Mittwoch, 24. Februar 2010
Milliarden verbrennen weiter: Freddie-Blutung nicht gestillt
Bei Freddie Mac nichts Neues.
(Foto: Reuters)
Der zweitgrößte US-Hypothekenfinanzierer Freddie Mac hat im vierten Quartal einen Verlust von 7,8 Milliarden Dollar verbucht. Neue Finanzspritzen der Regierung seien aber nicht nötig, teilte das staatlich gestützte Institut mit.

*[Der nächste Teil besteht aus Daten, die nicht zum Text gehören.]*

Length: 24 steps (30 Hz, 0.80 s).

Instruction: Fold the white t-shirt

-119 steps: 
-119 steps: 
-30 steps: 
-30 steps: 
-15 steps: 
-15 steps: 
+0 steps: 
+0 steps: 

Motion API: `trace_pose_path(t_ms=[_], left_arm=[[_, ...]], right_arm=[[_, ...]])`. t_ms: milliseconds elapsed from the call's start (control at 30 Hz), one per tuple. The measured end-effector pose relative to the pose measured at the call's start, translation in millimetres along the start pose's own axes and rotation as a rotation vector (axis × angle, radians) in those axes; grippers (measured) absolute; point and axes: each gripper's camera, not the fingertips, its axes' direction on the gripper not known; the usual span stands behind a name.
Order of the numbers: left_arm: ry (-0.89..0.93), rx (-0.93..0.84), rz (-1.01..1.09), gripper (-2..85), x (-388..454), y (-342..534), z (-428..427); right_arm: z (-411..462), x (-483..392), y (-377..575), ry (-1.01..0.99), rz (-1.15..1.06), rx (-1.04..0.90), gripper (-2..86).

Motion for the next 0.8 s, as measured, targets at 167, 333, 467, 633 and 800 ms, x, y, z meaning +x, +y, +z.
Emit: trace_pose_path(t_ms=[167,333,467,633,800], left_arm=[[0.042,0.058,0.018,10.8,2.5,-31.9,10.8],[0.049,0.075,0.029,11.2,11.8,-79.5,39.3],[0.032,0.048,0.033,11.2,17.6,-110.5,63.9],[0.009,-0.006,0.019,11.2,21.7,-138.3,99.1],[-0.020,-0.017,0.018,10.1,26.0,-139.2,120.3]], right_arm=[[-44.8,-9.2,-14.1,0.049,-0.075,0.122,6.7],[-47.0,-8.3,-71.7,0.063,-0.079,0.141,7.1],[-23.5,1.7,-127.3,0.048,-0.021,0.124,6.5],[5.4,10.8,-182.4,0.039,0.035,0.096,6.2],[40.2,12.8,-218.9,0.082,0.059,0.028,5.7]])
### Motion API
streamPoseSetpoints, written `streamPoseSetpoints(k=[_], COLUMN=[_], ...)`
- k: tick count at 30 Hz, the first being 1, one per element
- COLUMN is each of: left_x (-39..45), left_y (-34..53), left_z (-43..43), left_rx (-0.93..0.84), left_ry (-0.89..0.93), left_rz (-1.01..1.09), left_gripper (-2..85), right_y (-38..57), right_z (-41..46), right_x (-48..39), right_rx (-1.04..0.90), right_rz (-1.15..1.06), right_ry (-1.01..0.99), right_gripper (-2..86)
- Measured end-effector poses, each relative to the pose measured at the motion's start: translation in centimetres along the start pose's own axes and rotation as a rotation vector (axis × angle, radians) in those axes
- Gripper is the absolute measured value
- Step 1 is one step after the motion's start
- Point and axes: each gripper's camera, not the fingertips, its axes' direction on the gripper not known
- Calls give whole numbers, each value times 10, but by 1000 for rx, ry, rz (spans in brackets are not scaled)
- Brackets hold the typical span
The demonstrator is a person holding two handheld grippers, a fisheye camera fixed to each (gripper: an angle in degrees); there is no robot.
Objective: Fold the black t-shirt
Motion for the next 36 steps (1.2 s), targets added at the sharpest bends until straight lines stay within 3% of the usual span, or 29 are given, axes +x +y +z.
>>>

Wegen Kreditausfällen lagen die Rückstellungen für Darlehen mit 7,1 Milliarden Dollar weiter auf hohem Niveau. Zudem belasteten Wertabschreibungen auf Investitionen mit geringen Einnahmen das Ergebnis.
Die hohe Arbeitslosigkeit und Zwangsvollstreckungen stellten nach wie vor ein großes Risiko für den kriselnden Immobilienmarkt dar, sagte Freddie-Mac-Chef Charles Haldeman. Dennoch sieht er ein kleines Licht am Ende des Tunnels. Haldeman rechnet damit, dass der Rückgang bei den Häuserpreisen und Verkäufen im Laufe dieses Jahres abnimmt.
Freddie Mac und Rivale Fannie Mae waren im September 2008 unter staatliche Kontrolle gestellt worden und sind seitdem mit umfangreichen Geldspritzen am Leben gehalten worden. Die US-Regierung will so den ins Rutschen geratenen Immobilienmarkt stützen und neue Turbulenzen an den Finanzmärkten verhindern.